McEwan certainly has a flair for unusual points of view. Adam, like the baby-in-waiting who narrates Nutshell, is an extraordinarily smart, well-informed, and unorthodox character who catches his supposed caretakers off-guard with his perspicacity. Charlie drops clues that he is telling this tale decades after the fact: He relays the "well-known" (counter-factual to us) history of the Falklands war "for the benefit of younger readers who won't be aware of its emotional impact," and notes a resemblance between Turing in 1982 and the painter Lucian Freud in his later years. (Freud died in 2011 at age 88.) This time-lapse explains the lack of youthfulness of Charlie's narrative voice, but only hints about how his personal future and that of technology will unfold.

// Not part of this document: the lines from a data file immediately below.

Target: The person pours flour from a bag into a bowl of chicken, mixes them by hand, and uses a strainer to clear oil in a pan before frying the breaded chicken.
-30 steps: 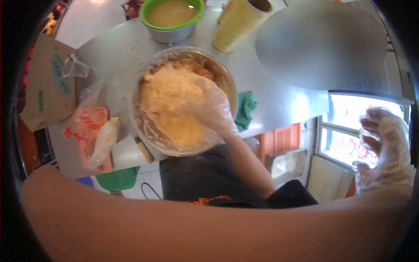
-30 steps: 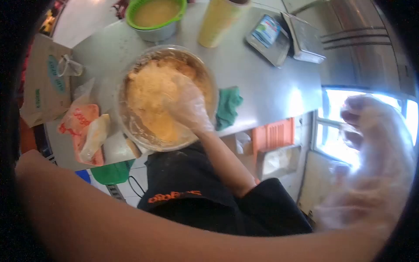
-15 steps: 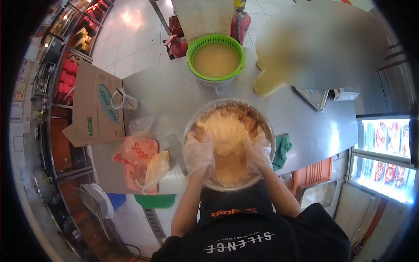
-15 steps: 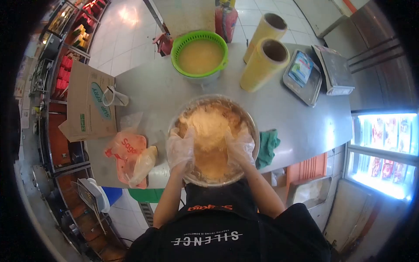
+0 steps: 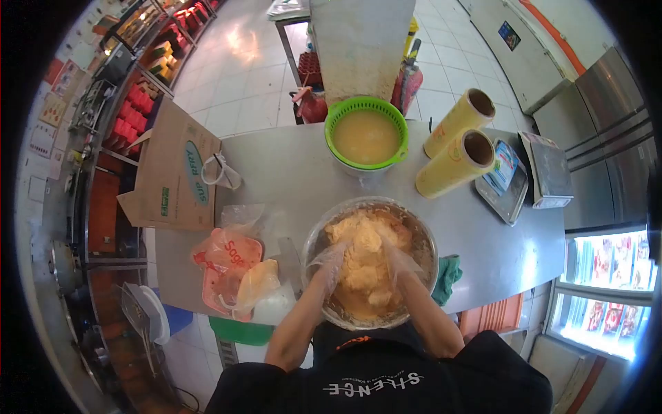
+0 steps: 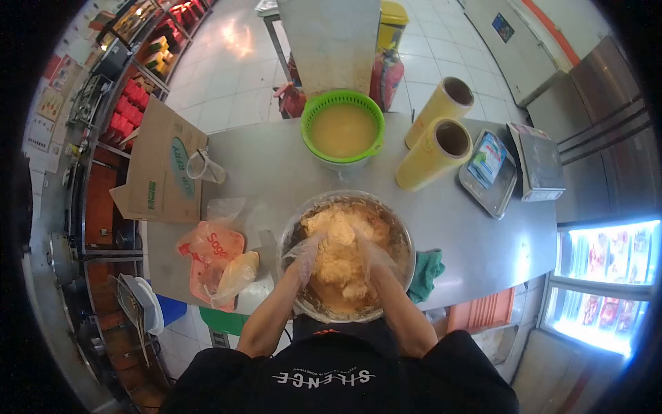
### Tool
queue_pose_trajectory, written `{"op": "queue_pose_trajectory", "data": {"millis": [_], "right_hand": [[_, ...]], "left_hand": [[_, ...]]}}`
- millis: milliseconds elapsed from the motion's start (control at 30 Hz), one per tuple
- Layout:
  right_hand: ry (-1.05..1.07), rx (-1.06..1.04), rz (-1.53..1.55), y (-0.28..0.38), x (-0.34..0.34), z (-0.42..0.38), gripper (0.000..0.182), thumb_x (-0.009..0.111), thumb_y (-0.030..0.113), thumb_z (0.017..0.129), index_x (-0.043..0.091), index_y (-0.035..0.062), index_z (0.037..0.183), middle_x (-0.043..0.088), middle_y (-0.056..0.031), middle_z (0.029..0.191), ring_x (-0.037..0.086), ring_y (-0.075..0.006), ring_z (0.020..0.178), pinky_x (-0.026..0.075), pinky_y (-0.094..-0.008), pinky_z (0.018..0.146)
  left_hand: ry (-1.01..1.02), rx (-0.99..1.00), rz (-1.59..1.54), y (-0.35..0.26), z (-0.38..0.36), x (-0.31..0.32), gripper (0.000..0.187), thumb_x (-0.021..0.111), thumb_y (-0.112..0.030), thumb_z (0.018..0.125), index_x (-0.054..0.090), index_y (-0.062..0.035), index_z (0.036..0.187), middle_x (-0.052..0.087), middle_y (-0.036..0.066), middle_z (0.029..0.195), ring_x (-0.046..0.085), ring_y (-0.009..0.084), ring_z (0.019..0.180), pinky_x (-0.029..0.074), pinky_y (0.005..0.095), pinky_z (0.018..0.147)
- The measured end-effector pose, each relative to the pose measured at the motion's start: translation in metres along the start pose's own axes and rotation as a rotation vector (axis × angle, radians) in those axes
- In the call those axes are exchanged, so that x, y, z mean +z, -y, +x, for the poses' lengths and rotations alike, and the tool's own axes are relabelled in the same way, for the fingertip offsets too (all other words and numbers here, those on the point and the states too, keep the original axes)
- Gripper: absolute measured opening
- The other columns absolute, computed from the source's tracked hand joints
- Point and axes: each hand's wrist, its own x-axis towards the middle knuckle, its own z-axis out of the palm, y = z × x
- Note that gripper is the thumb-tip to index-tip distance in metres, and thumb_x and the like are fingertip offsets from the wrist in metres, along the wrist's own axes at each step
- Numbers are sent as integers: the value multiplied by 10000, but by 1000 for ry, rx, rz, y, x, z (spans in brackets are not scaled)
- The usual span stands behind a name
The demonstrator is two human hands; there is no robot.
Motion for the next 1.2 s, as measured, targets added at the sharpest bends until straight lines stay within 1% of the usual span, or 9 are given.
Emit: {"op": "queue_pose_trajectory", "data": {"millis": [100, 167, 367, 533, 733, 867, 1000, 1100, 1200], "right_hand": [[-66, 215, 426, 12, -3, -18, 670, 571, 544, 958, 576, 89, 1449, 618, -287, 1369, 634, -436, 1213, 483, -474, 1037], [0, -182, -241, -8, -24, -16, 644, 617, 525, 941, 605, 66, 1392, 652, -287, 1299, 648, -429, 1187, 497, -475, 1013], [-381, -503, -431, 12, -35, -39, 529, 628, 456, 951, 660, 39, 1275, 705, -248, 1159, 670, -412, 1118, 530, -471, 943], [-221, -542, -622, 10, -18, 29, 655, 628, 564, 924, 632, 62, 1345, 665, -238, 1263, 656, -397, 1137, 513, -481, 982], [141, -212, -259, 41, -15, 50, 846, 660, 679, 860, 544, 130, 1494, 523, -232, 1508, 588, -376, 1298, 442, -445, 1102], [273, -457, -409, 35, -36, 79, 873, 736, 616, 818, 525, 132, 1513, 563, -224, 1480, 581, -374, 1314, 421, -423, 1133], [271, -369, -509, 53, -37, 7, 866, 803, 507, 791, 520, 122, 1514, 609, -216, 1432, 590, -378, 1300, 441, -421, 1123], [181, -615, -647, 24, -47, -9, 777, 731, 508, 873, 537, 69, 1484, 607, -251, 1413, 567, -396, 1322, 466, -416, 1102], [-163, -685, -283, -25, -45, -18, 693, 730, 349, 891, 519, 98, 1501, 621, -284, 1363, 604, -420, 1267, 493, -428, 1077]], "left_hand": [[89, 61, -122, 9, -2, -7, 623, 634, -440, 990, 555, -1, 1424, 645, 176, 1336, 658, 279, 1139, 549, 422, 941], [156, 112, -181, 15, -8, -11, 555, 675, -401, 975, 624, -3, 1358, 682, 137, 1286, 666, 250, 1131, 557, 379, 925], [-299, 31, 628, -56, -97, 10, 662, 599, -524, 978, 641, 38, 1324, 709, 223, 1210, 698, 336, 1108, 543, 447, 947], [-697, 216, 725, -4, 9, 16, 693, 559, -577, 981, 652, 27, 1307, 710, 222, 1194, 704, 304, 1085, 541, 463, 945], [-187, 224, 40, 23, 82, 8, 714, 544, -602, 985, 645, 12, 1333, 709, 208, 1222, 697, 302, 1101, 517, 458, 986], [123, 162, -218, 16, 80, -9, 728, 534, -619, 987, 640, 2, 1351, 707, 199, 1241, 693, 301, 1112, 500, 455, 1013], [170, 175, 140, -13, 5, -31, 742, 524, -636, 989, 636, -8, 1369, 706, 190, 1259, 688, 300, 1123, 484, 452, 1040], [102, 254, 771, -44, -54, -33, 753, 517, -649, 991, 632, -16, 1383, 705, 183, 1273, 685, 300, 1131, 472, 449, 1061], [-121, 94, 1054, -45, -85, -22, 776, 519, -662, 988, 602, -23, 1421, 692, 176, 1305, 678, 305, 1149, 455, 444, 1089]]}}
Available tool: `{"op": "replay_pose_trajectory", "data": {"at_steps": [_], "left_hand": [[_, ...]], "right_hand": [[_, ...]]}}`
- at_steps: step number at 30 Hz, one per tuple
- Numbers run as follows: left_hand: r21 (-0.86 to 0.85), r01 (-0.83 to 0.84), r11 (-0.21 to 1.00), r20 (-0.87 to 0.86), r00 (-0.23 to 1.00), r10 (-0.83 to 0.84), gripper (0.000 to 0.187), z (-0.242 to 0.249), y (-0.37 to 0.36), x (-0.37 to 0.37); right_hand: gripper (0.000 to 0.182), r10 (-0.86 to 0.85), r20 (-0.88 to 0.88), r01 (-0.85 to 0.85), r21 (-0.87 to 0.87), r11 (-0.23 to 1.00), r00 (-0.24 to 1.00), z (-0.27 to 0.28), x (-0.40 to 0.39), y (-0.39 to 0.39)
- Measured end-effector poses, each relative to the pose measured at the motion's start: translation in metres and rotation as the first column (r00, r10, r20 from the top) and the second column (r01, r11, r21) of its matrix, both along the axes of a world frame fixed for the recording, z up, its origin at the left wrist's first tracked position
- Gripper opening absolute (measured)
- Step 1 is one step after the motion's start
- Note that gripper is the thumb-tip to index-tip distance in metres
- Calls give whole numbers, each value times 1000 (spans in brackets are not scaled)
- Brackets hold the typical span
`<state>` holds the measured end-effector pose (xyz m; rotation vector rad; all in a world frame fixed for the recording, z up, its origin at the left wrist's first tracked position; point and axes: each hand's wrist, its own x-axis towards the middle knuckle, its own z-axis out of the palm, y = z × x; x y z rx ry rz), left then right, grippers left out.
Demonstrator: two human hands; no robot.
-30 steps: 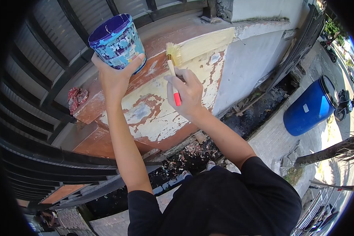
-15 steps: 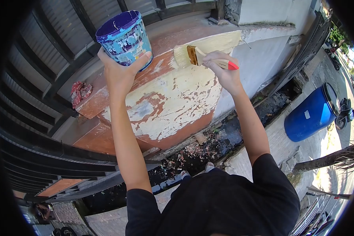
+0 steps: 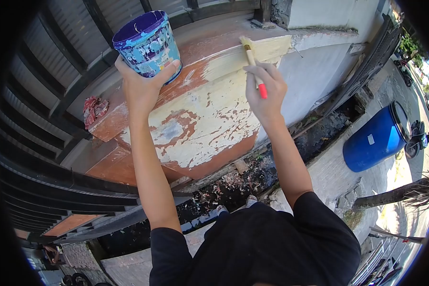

Machines Like Me involves a couple of dubious subplots, one concerning Miranda's highly questionable judgement call involving vengeance for a violently wronged friend, and another her fierce attachment to a troubled foster child — which seems meant to show that she's a fundamentally good person. But we're distrustful of Miranda from early on, after Adam warns Charlie that she's possibly a "systematic, malicious liar." Interestingly, even after we learn that Adam has been inflexibly programmed to insist that "truth is everything" and a lie is a lie regardless of extenuating circumstances, it's hard to override our earlier prejudices.
"There are some decisions, even moral ones, that are formed in regions below conscious thought," McEwan writes at one intense turning point. Machines Like Me explores some of those decisions. It also manages to flesh out — literally and grippingly — questions about what constitutes a person, and the troubling future of humans if the smart machines we create can overtake us.